The choice between IA and AI depends on your specific needs, goals, and the complexity of the tasks you’re looking to automate. For repetitive, rule-based tasks, IA is likely the better fit as it provides efficiency and ease of management. IA empowers businesses to automate routine processes like data entry, report generation, or compliance monitoring. Ultimately, this improves operational efficiency and reduces costs. If you’re looking for quick automation wins with little company disruption, IA can offer immediate value by automating high-volume, predictable tasks with precision and accuracy.
However, if you have more complex, data-driven tasks that require learning and adaptation, AI is the better selection as it offers advanced capabilities and greater potential for innovation. Environments where data is abundant and the need for insights, predictions, and advanced decision-making is crucial is where AI thrives. AI’s ability to process large datasets, detect patterns, and learn over time offers a level of intelligence that IA cannot match.
In the end, the decision between IA and AI often comes down to your company’s goals and resources.
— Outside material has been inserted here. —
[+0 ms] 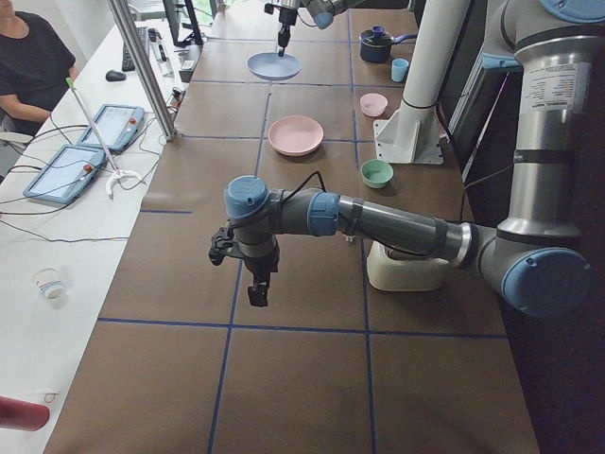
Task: Stack three plates with pink and blue
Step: 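Carry the light blue plate over the pink plate and lower it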
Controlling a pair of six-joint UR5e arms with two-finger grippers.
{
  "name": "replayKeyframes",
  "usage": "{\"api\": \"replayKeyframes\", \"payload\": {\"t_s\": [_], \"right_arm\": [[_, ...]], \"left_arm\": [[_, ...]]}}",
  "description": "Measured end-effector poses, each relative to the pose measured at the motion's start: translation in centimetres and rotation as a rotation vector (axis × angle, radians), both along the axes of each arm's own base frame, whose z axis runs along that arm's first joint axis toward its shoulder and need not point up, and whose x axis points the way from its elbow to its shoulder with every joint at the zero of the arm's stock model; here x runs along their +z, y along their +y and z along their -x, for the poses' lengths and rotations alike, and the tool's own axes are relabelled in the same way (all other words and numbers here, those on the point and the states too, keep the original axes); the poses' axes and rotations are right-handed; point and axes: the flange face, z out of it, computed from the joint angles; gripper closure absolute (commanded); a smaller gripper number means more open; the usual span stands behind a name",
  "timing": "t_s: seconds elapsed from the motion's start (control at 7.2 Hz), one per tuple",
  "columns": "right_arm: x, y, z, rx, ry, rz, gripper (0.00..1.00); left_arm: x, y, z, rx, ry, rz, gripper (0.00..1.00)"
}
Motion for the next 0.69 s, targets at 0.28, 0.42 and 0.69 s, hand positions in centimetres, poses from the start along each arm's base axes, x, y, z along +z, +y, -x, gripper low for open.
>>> {"api": "replayKeyframes", "payload": {"t_s": [0.28, 0.42, 0.69], "right_arm": [[-6.9, 2.2, 7.8, -0.011, 0.062, -0.008, 1.00], [-9.5, 3.6, 11.0, -0.018, 0.089, -0.012, 1.00], [-12.3, 7.0, 16.3, -0.030, 0.121, -0.012, 1.00]], "left_arm": [[2.3, -0.2, 0.8, -0.006, 0.016, -0.003, 0.00], [3.5, -0.2, 1.4, -0.003, 0.027, -0.010, 0.00], [4.8, -0.1, 2.2, 0.001, 0.038, -0.013, 0.00]]}}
Both IA and AI offer immense benefits to modern technology strategies. A hybrid approach, as implemented in The CREF Operating System™, is oftentimes most beneficial as it combines the strengths of both softwares. By integrating IA for handling routine tasks and leveraging AI for more complex analysis and decision-making, companies can achieve both efficiency and innovation.
Ultimately, in the debate between intelligent automation vs artificial intelligence, neither option is necessarily “better” than the other as they each provide unique enhancements to your daily productivity. Understanding their differences allows you to leverage each appropriately to enhance your systems and practices.